Zdravko Marić between a rock and a banking crisis
Finance minister (and deputy PM) Zdravko Marić, despite operating outside the established political groupings, has been dogged by questions of potential misconduct as well. Earlier in his term, Marić faced the prospect of an investigation into his ties with food group Agrokor, Croatia’s largest private company, on conflict of interest grounds. Despite being a former employee of Argokor himself, Marić nonetheless undertook secret negotiations with his former company and its creditors (primarily the Russian state-owned bank Sberbank) that exploded into the local press in March 2017.
Weeks later, Agrokor was put under state administration on account of its crippling debt load. By 2019, the company had been wound down and its operations rebranded. Marić himself ultimately survived the Agrokor scandal, with his fellow minister Martina Dalić (who headed the economy ministry) forced out of office instead.
Agrokor, however, has not been the only business crisis undermining Plenkovic’s government. Going into Croatia’s 2015 elections, in which Zoran Milanović’s Social Democrats lost power to the HDZ, Milanović undertook a number of populist economic measures in a bid to shore up his own electoral position. They included a debt cancellation scheme for poor Croatians who owed money to the government or municipal utilities, but also sweeping legislation that converted billions of dollars in loans made by banks to Croatian customers from Swiss francs to euros, with retroactive effect. Milanović’s government forced the banks themselves to bear the costs of this sudden shift, prompting years of legal action by the affected lenders.

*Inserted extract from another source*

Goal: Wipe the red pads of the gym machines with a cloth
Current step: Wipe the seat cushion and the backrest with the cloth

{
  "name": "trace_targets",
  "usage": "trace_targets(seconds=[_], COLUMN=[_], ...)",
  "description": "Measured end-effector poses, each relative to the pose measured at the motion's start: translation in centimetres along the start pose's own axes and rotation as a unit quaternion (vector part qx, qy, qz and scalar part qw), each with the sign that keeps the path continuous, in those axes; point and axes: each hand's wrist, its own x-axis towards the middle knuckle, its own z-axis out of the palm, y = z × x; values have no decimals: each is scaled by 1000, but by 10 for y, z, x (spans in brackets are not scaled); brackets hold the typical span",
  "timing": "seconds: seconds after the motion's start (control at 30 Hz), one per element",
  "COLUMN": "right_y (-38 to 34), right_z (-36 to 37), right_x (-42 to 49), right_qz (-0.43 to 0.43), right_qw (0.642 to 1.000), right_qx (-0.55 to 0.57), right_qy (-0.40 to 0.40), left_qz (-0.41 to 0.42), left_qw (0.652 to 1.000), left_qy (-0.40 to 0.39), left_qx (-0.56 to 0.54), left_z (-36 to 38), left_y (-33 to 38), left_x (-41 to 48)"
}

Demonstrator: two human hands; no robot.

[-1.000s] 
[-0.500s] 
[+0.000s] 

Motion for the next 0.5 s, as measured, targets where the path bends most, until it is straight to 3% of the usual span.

Of course, having lost the election, these populist moves ultimately turned into a poisoned chalice for Milanović’s successors in government. The loan conversion issue has plagued the HDZ since 2016, when the first suit against Croatia was filed by Unicredit. At the time, Marić argued in favour of an agreement with the banks to avoid the substantial costs of arbitration, especially with the country under pressure from the European Commission to change course. Four years later, the issue instead remains an albatross around the government’s neck.
Stakes for the Euro
Neither Croatia’s corruption issues nor its conflicts with the banking sector have been enough to derail the country’s Eurozone ambitions, but to successfully see this process through to its conclusion, Zagreb will need to a commit to a level of fiscal discipline and reform that it has not yet demonstrated. Needed reforms include reduced budget deficits, strengthened measures against money laundering, and improved corporate governance in state-owned companies.
If Croatia succeeds, the potential benefits include lower interest rates, higher investor confidence, and closer links to the rest of the single market. As is so often the case with European integration, though, the most important gains are the improvements made at home along the way.